Defendant further contends that despite the assumption that its property is taxable in Illinois, a personal judgment cannot be rendered against it because it was incorporated in Maine and hence domiciled there. In support of this contention, defendant relies principally upon Dewey v. Des Moines, 173 U. S. 193, where the Supreme Court of the United States sustained the issuance of an injunction restraining the enforcement of an Iowa statute which imposed personal liability upon non-residents for personal property taxes. We do not deem it necessary to determine the adverse effect of Nickey v. Mississippi, 292 U. S. 393,. upon the Dewey case; it is sufficient to point out that, here, defendant had acquired a business situs in this State and hence may properly be considered a resident for tax purposes. More important, defendant was personally served with notice of these proceedings and entered a general appearance— *305the absence of which fact in the Dewey case was one of the principal grounds for the decision. Under these circumstances, we can see no reason why a defendant who voluntarily submits to the jurisdiction of a court cannot be held personally liable for taxes.

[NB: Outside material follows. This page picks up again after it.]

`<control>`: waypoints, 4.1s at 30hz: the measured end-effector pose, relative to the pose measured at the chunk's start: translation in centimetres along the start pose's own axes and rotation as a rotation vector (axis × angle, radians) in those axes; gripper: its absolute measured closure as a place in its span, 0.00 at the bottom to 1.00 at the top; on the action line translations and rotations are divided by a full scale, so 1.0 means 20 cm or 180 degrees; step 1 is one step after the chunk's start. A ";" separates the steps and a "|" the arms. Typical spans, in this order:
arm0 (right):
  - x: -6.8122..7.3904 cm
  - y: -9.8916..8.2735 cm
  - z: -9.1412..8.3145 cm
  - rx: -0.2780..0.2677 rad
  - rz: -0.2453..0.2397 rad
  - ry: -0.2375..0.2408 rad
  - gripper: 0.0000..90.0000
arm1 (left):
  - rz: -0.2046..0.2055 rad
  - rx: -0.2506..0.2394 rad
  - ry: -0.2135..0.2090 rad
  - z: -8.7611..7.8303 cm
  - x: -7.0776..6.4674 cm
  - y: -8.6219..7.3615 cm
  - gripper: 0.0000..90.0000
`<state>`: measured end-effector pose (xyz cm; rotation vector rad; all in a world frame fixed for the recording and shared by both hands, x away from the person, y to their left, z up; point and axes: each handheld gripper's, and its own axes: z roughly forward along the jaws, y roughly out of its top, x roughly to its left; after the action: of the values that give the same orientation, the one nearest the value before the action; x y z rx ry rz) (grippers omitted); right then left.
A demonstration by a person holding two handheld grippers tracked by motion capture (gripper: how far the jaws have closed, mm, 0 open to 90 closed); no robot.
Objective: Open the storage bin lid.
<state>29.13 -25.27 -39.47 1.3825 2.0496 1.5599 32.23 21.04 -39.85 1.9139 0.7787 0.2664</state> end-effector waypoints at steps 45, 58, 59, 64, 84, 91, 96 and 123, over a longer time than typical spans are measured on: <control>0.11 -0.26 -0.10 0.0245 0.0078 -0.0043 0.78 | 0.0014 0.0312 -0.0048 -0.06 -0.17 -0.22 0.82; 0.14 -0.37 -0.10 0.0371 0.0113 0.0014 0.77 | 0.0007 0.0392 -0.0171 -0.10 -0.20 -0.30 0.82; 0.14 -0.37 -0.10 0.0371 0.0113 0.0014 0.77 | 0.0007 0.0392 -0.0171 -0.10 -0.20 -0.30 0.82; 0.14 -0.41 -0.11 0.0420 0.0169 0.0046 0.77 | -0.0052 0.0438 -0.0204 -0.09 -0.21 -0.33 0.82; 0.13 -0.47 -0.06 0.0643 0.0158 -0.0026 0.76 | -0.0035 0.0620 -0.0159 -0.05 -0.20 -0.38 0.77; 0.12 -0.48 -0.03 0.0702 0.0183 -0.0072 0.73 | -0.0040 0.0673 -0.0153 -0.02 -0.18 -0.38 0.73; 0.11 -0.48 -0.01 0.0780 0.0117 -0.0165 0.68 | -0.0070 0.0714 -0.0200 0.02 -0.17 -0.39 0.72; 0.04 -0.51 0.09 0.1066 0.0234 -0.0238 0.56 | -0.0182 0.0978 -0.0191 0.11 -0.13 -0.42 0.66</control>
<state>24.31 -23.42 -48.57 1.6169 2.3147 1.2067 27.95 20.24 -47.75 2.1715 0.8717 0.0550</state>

Defendant finally urges that it is not liable for a tax upon the average number of cars acquiring a situs in this State in 1933 because those cars were assessed as omitted property by the assessor, who was without power to do so in the absence of direction by the board of appeals. This point is well taken. While it is true, as the People contend, that section 276 of the Revenue act of 1872 (Ill. Rev. Stat. 1937, chap. 120, par. 261) authorizes the assessment of omitted property by the local assessor, we have held that in view of section 35a of the Revenue act of 1898 (Ill. Rev. Stat. 1937, chap. 120, par. 314a) which provided that the board of appeals should direct the assessor to assess omitted property, no such assessment could be made by the assessor in the absence of such direction. (People v. Board of Appeals, 367 Ill. 559.) Thus, the assessment entered against defendant for the year 1933 was made without authority and is void.

The judgment of the circuit court of Cook county, holding void the taxes assessed against defendant for the year 1933, is affirmed; in all other respects the judgment is reversed and the cause is remanded to that court, with directions to enter judgment for the People in the amount of $4093.21, taxes for the year 1932, and $1852.12, taxes for the year 1934, the amounts stipulated by the parties.

Affirmed in part; reversed in part, and remanded, with directions.